What is needed: Return every line from the one with "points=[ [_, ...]" through the one with "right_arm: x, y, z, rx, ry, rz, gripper", inclusive, exactly as it appears below.

Top of Supplied information

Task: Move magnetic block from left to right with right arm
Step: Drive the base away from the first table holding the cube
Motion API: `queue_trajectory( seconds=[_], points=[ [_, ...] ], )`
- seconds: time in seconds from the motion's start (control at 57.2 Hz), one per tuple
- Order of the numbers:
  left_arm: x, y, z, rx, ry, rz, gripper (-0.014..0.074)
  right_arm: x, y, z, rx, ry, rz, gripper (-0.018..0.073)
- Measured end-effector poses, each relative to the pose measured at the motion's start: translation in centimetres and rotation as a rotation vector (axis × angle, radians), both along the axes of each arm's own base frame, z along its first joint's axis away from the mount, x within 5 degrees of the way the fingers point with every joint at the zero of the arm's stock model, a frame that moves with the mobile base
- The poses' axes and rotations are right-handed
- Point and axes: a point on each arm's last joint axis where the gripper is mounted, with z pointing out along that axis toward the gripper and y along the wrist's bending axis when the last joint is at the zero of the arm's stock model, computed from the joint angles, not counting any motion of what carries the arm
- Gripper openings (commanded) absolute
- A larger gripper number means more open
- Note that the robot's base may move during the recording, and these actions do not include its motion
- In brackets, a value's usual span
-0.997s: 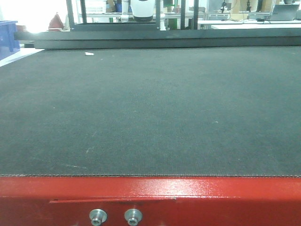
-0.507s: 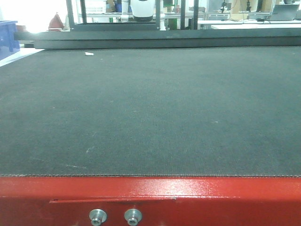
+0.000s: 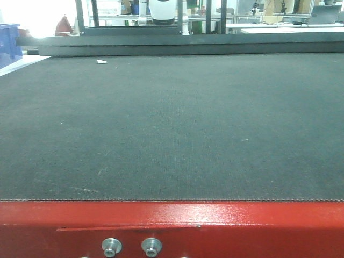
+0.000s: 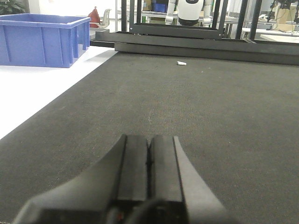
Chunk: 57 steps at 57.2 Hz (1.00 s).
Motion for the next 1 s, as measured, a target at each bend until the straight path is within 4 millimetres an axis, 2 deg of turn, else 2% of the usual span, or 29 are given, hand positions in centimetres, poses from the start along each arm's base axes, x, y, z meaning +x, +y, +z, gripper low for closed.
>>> queue_trajectory(
  seconds=[0.997],
  points=[
    [0.00,0.00,0.00,0.000,0.000,0.000,-0.0126,0.00,0.00,0.00,0.000,0.000,0.000,0.0329]
  ],
)
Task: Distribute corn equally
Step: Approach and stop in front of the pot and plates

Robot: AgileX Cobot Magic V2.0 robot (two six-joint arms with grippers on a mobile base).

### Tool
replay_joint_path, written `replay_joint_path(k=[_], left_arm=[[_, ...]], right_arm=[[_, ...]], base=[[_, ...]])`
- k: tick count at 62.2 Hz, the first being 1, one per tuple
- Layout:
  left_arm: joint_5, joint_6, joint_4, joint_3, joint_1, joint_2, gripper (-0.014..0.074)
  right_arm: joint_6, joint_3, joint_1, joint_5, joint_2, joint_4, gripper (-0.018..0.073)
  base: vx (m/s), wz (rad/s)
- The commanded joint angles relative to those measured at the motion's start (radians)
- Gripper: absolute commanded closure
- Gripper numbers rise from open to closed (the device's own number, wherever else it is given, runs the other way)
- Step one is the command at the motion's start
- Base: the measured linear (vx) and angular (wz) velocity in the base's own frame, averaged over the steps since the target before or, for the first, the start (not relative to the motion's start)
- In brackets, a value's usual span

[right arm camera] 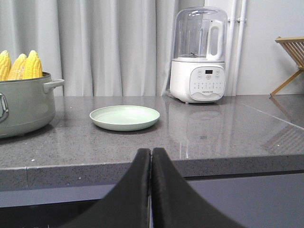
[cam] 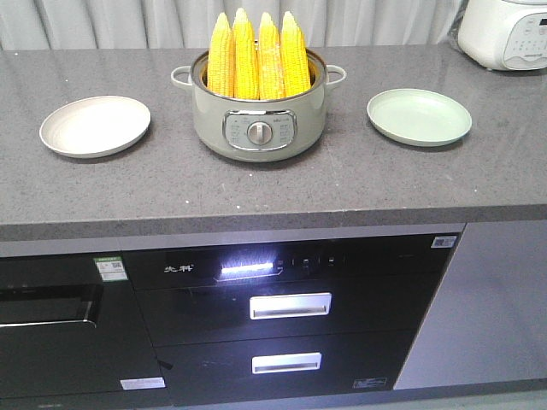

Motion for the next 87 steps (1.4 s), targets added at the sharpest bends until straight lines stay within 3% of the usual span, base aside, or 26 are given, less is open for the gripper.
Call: replay_joint_path(k=[1,87], left_arm=[[-0.071,-0.004,-0.004,0.015,0.000,-0.017,0.0603],[-0.071,-0.004,-0.004,0.015,0.000,-0.017,0.0603]], right_arm=[[0.000,0.008,-0.004,-0.082,-0.003,-0.007,0.0562],[0.000,0.008,-0.004,-0.082,-0.003,-0.007,0.0562]], base=[[0.11,-0.02],[0.11,-0.01]])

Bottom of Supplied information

Answer below:
Motion API: `queue_trajectory( seconds=[_], points=[ [_, ...] ], )`
- seconds: time in seconds from the motion's start (control at 57.2 Hz), one per tuple
- Order of the numbers:
  left_arm: x, y, z, rx, ry, rz, gripper (-0.014..0.074)
  right_arm: x, y, z, rx, ry, rz, gripper (-0.018..0.073)

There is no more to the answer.